Maruti Suzuki has been gaining market share in a challenging environment, reflecting the inherent strength of its brand, network and product portfolio. We estimate MSIL's volume growth at 7.1%/14% for FY14/15, driven by industry-wide demand recovery from 2HFY14, stable market share and benefit of utility vehicle launch in FY15, the report said.

The Japanese Yen has depreciated 21% from the recent peak/13% since 2Q. Given its 27-28% import exposure (20-22% JPYbased, including royalty), MSIL's operating performance has improved considerably. Benefits from favorable forex movement can more than offset the impact of sustained demand weakness.

The brokerage expects strong 34% EPS growth over FY13-15, driven by volume CAGR of 10.5% and margin recovery (+290bp to 12.2% including SPIL). Return ratios are likely to improve significantly.
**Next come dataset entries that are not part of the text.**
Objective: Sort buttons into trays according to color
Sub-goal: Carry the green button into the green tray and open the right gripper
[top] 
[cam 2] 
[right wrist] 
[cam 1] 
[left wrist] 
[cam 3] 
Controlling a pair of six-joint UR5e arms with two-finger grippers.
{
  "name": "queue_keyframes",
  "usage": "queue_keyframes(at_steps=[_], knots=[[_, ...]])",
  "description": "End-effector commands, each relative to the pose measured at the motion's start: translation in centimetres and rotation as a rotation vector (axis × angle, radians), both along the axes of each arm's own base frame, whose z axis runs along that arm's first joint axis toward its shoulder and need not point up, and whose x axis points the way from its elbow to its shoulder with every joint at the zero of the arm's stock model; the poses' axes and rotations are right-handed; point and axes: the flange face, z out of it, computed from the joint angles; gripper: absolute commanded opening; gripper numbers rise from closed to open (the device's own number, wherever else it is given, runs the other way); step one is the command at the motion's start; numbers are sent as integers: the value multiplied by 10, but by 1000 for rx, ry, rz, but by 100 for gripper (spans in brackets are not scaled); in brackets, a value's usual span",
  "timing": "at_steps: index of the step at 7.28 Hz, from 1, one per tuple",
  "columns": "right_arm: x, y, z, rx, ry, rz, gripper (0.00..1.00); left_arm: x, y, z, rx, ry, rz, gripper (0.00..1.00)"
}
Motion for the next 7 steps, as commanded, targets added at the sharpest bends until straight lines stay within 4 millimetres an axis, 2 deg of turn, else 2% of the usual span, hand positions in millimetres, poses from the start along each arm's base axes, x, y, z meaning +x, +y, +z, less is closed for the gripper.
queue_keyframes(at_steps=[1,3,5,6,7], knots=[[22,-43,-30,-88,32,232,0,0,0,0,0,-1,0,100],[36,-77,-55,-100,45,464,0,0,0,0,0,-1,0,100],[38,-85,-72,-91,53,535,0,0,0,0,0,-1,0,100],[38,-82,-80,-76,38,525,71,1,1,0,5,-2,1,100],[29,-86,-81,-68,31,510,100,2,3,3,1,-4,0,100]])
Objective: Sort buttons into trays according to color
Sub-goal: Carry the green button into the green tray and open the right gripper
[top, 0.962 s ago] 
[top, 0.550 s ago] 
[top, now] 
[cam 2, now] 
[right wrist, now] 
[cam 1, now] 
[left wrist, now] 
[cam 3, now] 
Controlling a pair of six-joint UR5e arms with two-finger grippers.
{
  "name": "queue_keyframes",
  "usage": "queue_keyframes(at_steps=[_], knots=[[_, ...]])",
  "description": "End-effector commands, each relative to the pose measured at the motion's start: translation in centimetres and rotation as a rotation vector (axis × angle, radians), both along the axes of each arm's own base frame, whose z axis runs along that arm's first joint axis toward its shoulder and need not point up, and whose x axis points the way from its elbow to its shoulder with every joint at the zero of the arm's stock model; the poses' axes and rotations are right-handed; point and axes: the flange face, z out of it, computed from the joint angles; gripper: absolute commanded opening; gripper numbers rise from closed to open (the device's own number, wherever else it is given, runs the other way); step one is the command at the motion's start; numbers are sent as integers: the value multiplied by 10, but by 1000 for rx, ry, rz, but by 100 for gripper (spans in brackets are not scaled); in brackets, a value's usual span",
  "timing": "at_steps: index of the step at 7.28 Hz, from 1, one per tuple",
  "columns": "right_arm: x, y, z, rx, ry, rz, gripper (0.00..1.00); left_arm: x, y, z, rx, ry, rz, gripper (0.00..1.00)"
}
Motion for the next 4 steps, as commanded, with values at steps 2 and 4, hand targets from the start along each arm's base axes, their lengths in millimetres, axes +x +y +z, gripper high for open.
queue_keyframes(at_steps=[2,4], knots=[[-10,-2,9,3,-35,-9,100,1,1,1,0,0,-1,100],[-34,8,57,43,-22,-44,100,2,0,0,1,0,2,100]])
RoCE/RoE would improve from 11.4%/13.8% to 15.6%/19.4% over FY13-15.

Volume revival, discount reduction and further diesel engine availability would be the catalysts for operating/stock performance, apart from favorable JPY/INR, the report added.

The brokerage has maintained Buy on the stock with a price target of Rs 2,136 (~10x FY15E CEPS / 16x FY15E EPS)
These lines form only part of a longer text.